▸ Dataset content:
• • • • •

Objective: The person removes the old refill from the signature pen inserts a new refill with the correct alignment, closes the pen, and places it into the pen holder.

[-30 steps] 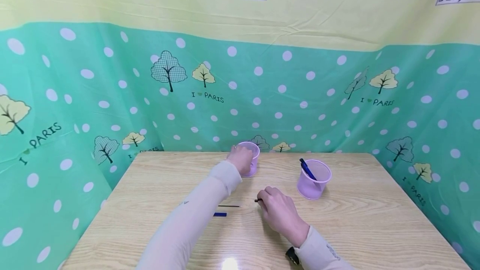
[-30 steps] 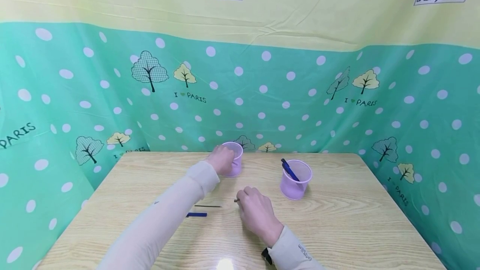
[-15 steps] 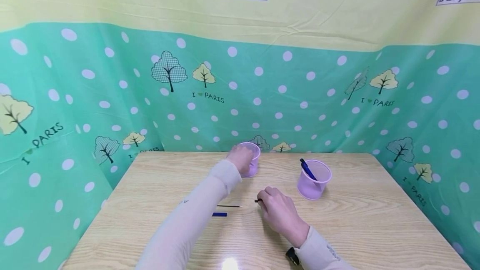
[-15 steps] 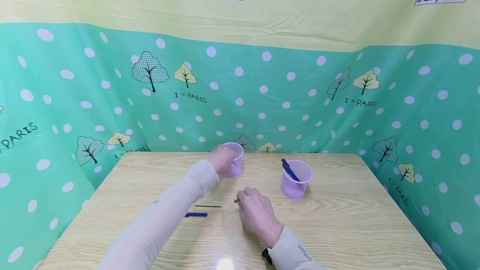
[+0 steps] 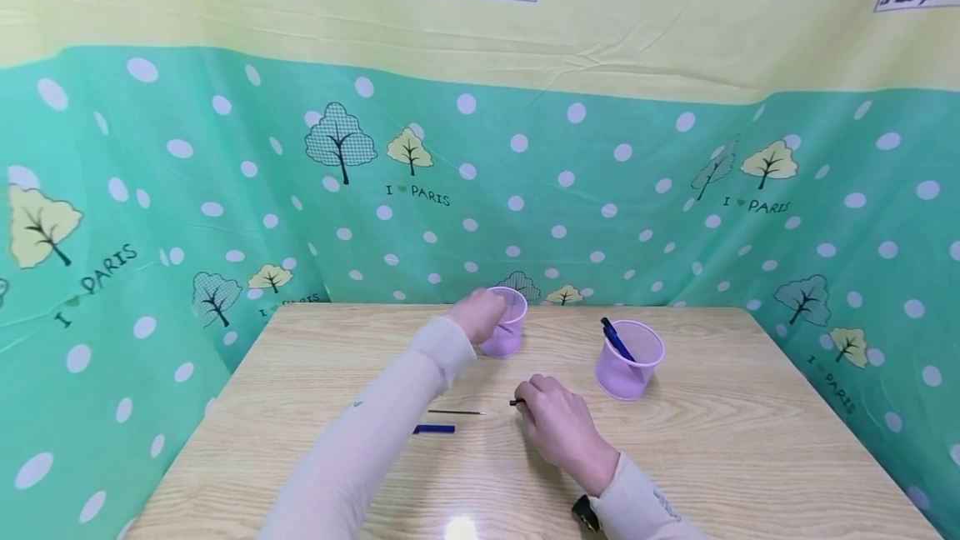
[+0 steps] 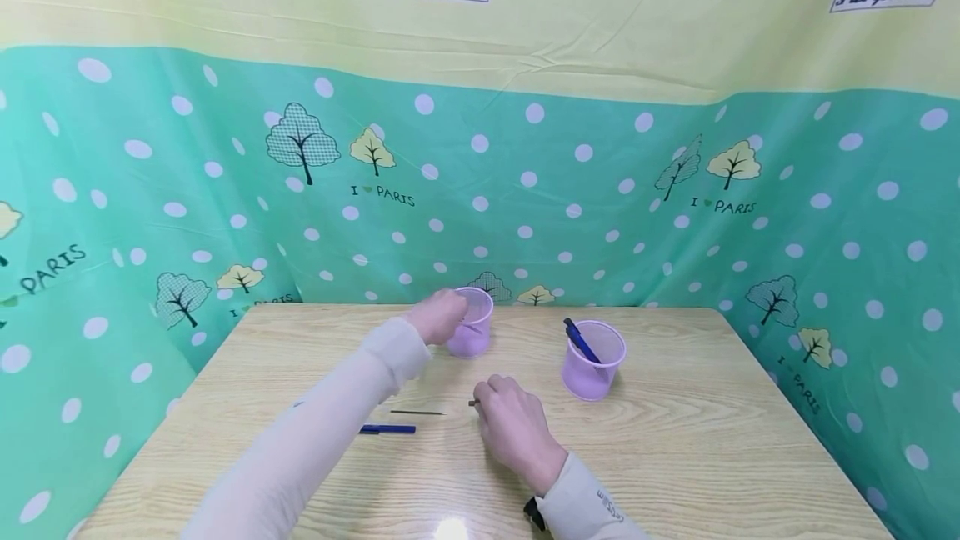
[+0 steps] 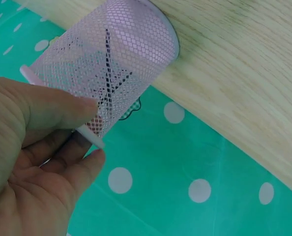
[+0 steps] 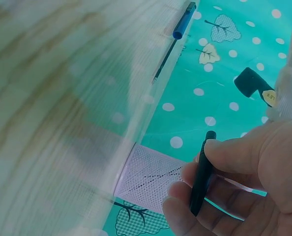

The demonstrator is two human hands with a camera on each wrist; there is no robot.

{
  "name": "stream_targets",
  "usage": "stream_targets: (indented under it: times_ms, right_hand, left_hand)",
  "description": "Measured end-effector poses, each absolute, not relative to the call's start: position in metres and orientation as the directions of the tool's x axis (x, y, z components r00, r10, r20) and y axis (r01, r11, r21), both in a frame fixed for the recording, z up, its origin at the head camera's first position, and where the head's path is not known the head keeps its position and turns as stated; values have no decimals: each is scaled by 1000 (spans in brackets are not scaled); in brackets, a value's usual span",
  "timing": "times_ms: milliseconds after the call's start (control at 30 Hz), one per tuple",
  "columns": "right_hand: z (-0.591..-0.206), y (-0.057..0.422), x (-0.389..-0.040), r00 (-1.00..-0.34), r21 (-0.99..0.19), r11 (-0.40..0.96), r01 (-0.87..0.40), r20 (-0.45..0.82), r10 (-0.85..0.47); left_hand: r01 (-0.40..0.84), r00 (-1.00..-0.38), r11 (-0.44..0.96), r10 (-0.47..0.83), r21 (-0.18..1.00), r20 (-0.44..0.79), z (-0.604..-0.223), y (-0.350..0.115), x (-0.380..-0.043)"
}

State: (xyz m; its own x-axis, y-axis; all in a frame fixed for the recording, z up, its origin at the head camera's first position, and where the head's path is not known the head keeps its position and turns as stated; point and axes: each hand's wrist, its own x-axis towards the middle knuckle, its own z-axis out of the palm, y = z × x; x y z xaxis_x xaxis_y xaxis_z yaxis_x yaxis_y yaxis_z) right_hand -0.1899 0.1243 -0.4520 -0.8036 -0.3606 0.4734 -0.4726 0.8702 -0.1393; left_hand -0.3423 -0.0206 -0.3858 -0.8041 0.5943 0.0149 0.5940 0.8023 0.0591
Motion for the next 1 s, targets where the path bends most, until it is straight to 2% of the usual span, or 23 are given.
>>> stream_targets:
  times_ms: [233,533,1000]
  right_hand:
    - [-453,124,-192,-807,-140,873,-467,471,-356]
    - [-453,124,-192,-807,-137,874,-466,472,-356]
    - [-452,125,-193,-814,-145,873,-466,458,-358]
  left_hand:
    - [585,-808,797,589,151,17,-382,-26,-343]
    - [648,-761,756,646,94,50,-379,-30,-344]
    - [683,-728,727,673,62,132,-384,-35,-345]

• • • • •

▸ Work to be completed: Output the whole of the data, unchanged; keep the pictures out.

▸ Exercise result:
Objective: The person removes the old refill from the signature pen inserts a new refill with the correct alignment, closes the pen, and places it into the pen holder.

[-30 steps] 
[-30 steps] 
[-15 steps] 
[-15 steps] 
[+0 steps] 
[+0 steps] 
[+0 steps] 
[+0 steps] 

The demonstrator is two human hands with a camera on each wrist; there is no robot.

{
  "name": "stream_targets",
  "usage": "stream_targets: (indented under it: times_ms, right_hand, left_hand)",
  "description": "Measured end-effector poses, each absolute, not relative to the call's start: position in metres and orientation as the directions of the tool's x axis (x, y, z components r00, r10, r20) and y axis (r01, r11, r21), both in a frame fixed for the recording, z up, its origin at the head camera's first position, and where the head's path is not known the head keeps its position and turns as stated; values have no decimals: each is scaled by 1000 (spans in brackets are not scaled); in brackets, a value's usual span",
  "timing": "times_ms: milliseconds after the call's start (control at 30 Hz), one per tuple",
  "columns": "right_hand: z (-0.591..-0.206), y (-0.057..0.422), x (-0.389..-0.040), r00 (-1.00..-0.34), r21 (-0.99..0.19), r11 (-0.40..0.96), r01 (-0.87..0.40), r20 (-0.45..0.82), r10 (-0.85..0.47); left_hand: r01 (-0.40..0.84), r00 (-1.00..-0.38), r11 (-0.44..0.96), r10 (-0.47..0.83), r21 (-0.18..1.00), r20 (-0.44..0.79), z (-0.604..-0.223), y (-0.350..0.115), x (-0.380..-0.043)"
}

State: (xyz m; its own x-axis, y-axis; all in a frame fixed for the recording, z up, its origin at the head camera's first position, and where the head's path is not known the head keeps its position and turns as stated; point and axes: each hand's wrist, its own x-axis towards the middle knuckle, its own z-axis out of the palm, y = z × x; x y z xaxis_x xaxis_y xaxis_z yaxis_x yaxis_y yaxis_z) right_hand -0.1899 0.1243 -0.4520 -0.8036 -0.3606 0.4734 -0.4726 0.8702 -0.1393; left_hand -0.3423 -0.0206 -0.3858 -0.8041 0.5943 0.0149 0.5940 0.8023 0.0591
Motion for the next 1 s, targets where the path bends most, until it is straight to 2% of the usual span, or 23 are given.
>>> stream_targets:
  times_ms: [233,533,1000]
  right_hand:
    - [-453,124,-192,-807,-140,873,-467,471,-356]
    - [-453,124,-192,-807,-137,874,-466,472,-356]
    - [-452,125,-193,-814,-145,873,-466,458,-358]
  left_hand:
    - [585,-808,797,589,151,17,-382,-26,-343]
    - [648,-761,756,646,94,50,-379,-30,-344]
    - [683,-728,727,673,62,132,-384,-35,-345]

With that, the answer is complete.